(The task)
Lines below starting with the line with "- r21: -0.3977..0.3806" and going on through the line with "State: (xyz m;" must be output exactly; the rest of the records must be left out.
-------- Dataset extract
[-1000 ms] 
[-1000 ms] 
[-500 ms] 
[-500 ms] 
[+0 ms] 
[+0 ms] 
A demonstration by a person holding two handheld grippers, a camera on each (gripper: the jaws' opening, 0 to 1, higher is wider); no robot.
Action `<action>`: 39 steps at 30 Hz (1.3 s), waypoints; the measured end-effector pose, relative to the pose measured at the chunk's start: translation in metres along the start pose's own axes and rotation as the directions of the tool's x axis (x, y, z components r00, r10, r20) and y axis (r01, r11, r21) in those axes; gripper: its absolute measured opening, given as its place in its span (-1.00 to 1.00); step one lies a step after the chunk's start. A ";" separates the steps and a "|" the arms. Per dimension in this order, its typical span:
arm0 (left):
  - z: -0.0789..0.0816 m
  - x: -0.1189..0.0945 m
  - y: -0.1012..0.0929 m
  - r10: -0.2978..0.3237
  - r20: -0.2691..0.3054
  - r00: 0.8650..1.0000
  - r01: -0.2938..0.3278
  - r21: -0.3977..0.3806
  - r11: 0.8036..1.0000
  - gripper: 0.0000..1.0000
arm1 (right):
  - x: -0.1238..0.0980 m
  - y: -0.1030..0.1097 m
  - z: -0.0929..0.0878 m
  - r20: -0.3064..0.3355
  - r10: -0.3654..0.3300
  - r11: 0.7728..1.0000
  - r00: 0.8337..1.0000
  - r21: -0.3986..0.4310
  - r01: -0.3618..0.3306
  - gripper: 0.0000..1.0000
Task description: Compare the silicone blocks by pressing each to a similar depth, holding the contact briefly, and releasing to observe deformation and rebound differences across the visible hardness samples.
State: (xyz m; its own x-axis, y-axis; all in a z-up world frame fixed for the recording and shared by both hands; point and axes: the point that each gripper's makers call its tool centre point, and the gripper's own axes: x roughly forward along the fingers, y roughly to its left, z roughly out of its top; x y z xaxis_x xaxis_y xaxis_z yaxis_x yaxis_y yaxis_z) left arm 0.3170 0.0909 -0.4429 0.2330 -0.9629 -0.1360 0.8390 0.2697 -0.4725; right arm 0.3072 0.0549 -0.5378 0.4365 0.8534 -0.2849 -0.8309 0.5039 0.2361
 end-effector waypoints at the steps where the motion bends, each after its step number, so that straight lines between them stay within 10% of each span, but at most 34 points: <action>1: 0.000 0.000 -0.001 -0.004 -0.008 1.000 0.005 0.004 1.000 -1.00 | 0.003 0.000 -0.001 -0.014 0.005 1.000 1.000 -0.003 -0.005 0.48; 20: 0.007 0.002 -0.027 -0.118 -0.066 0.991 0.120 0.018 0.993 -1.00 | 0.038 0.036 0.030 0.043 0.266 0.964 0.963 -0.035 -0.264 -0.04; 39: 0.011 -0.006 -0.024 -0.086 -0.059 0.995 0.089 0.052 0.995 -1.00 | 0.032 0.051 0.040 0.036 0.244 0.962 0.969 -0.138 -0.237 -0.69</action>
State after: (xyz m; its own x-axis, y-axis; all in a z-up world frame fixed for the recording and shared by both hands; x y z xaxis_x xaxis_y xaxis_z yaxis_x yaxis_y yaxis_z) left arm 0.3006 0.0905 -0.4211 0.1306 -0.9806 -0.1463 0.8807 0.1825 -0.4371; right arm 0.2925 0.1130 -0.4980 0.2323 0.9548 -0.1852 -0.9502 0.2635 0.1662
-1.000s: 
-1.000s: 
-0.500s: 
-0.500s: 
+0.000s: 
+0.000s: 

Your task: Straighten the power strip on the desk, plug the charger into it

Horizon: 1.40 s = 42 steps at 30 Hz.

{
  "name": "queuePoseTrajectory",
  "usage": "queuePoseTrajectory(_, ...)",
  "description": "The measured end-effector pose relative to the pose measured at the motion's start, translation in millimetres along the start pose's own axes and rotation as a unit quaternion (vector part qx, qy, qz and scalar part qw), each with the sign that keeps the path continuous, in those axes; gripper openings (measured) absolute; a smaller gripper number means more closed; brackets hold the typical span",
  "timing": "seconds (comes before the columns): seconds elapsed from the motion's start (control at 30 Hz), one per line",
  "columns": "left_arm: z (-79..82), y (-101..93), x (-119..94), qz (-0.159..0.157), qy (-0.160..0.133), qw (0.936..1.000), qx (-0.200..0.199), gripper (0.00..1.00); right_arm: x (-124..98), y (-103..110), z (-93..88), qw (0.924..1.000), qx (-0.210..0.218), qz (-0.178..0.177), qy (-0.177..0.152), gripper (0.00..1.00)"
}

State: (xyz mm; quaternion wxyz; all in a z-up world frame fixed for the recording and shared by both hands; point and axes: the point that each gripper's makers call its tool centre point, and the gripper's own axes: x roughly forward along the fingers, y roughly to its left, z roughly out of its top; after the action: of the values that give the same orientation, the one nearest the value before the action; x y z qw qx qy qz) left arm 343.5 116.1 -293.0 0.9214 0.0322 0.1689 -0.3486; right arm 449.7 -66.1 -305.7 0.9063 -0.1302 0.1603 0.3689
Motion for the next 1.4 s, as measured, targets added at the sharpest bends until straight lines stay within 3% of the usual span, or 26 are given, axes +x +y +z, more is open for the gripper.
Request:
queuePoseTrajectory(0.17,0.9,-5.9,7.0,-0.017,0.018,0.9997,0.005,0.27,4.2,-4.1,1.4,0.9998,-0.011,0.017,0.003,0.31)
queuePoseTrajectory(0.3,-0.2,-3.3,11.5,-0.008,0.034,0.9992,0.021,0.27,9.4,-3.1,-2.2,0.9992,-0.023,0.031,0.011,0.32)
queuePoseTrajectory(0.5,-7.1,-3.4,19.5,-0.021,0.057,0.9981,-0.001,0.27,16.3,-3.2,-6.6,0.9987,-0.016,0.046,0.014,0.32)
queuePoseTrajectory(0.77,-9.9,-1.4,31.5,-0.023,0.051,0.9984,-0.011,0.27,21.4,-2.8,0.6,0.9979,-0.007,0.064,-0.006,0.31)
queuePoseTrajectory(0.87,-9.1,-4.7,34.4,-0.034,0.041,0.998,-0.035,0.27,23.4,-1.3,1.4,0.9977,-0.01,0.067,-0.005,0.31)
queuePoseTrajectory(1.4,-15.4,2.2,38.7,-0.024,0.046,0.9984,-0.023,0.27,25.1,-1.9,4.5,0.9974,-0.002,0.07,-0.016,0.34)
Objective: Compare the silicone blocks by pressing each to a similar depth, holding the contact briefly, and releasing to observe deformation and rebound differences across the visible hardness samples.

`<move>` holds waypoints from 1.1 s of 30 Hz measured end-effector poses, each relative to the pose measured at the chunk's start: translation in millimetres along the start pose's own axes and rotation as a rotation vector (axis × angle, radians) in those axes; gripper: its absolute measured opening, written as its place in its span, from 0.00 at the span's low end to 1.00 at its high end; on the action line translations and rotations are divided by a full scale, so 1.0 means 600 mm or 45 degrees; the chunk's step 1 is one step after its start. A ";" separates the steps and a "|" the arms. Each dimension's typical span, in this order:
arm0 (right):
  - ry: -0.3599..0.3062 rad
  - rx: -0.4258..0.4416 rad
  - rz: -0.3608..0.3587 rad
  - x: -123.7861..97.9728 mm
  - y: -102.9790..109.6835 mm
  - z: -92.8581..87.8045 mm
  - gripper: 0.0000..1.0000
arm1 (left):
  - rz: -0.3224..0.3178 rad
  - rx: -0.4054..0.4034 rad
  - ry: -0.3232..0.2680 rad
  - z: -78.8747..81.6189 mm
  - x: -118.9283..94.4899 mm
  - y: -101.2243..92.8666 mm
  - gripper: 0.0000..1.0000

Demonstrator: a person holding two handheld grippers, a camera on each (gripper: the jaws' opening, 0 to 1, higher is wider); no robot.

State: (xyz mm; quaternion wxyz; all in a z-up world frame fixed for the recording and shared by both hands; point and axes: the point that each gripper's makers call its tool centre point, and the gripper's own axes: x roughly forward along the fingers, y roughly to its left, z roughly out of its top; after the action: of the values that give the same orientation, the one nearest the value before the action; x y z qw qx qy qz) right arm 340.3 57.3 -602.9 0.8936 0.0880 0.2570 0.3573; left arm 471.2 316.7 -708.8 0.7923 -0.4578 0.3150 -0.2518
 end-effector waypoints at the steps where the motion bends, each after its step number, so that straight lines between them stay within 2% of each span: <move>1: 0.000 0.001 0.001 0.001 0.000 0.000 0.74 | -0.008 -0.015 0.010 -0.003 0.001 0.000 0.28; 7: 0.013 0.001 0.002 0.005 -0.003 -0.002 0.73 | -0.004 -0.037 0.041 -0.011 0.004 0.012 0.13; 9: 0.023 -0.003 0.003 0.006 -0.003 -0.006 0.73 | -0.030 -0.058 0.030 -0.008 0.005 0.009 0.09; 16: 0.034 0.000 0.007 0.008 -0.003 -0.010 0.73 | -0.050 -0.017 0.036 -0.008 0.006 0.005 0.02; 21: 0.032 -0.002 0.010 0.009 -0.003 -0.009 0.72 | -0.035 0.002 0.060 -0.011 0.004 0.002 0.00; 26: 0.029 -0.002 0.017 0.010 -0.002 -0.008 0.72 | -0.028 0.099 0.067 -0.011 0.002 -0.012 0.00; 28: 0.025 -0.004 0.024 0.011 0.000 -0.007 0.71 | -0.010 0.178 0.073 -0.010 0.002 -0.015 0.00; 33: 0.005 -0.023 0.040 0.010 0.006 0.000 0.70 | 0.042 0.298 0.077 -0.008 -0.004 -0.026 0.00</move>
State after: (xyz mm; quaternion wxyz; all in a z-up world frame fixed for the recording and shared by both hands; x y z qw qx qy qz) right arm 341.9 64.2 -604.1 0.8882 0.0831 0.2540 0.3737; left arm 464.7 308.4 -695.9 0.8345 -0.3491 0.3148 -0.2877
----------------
(Reply)
  - r21: -0.3977..0.3806
  - r11: 0.8036..1.0000
  - gripper: 0.0000..1.0000
arm1 (right):
  - x: -0.1238..0.0980 m
  - y: -0.1030..0.1097 m
  - z: -0.0929..0.0878 m
  - r20: -0.3064..0.3355
  - r10: -0.3654..0.3300
  - r11: 0.7728..1.0000
  - r00: 0.8337..1.0000
  - r21: -0.3986..0.4310
  - r01: -0.3618..0.3306
  - gripper: 0.0000..1.0000
Task description: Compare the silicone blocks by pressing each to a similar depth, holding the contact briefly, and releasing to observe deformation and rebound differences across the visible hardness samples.
State: (xyz m; its own x-axis, y-axis; all in a z-up world frame fixed for the recording and shared by both hands; point and axes: the point that each gripper's makers call its tool centre point, and the gripper's own axes: x roughly forward along the fingers, y roughly to its left, z roughly out of its top; x y z xaxis_x xaxis_y xaxis_z yaxis_x yaxis_y yaxis_z) left arm 0.3170 0.0909 -0.4429 0.2330 -0.9629 -0.1360 0.8390 0.2697 -0.4725; right arm 0.3072 0.0549 -0.5378 0.4365 0.8534 -0.2849 -0.8309 0.5039 0.2361

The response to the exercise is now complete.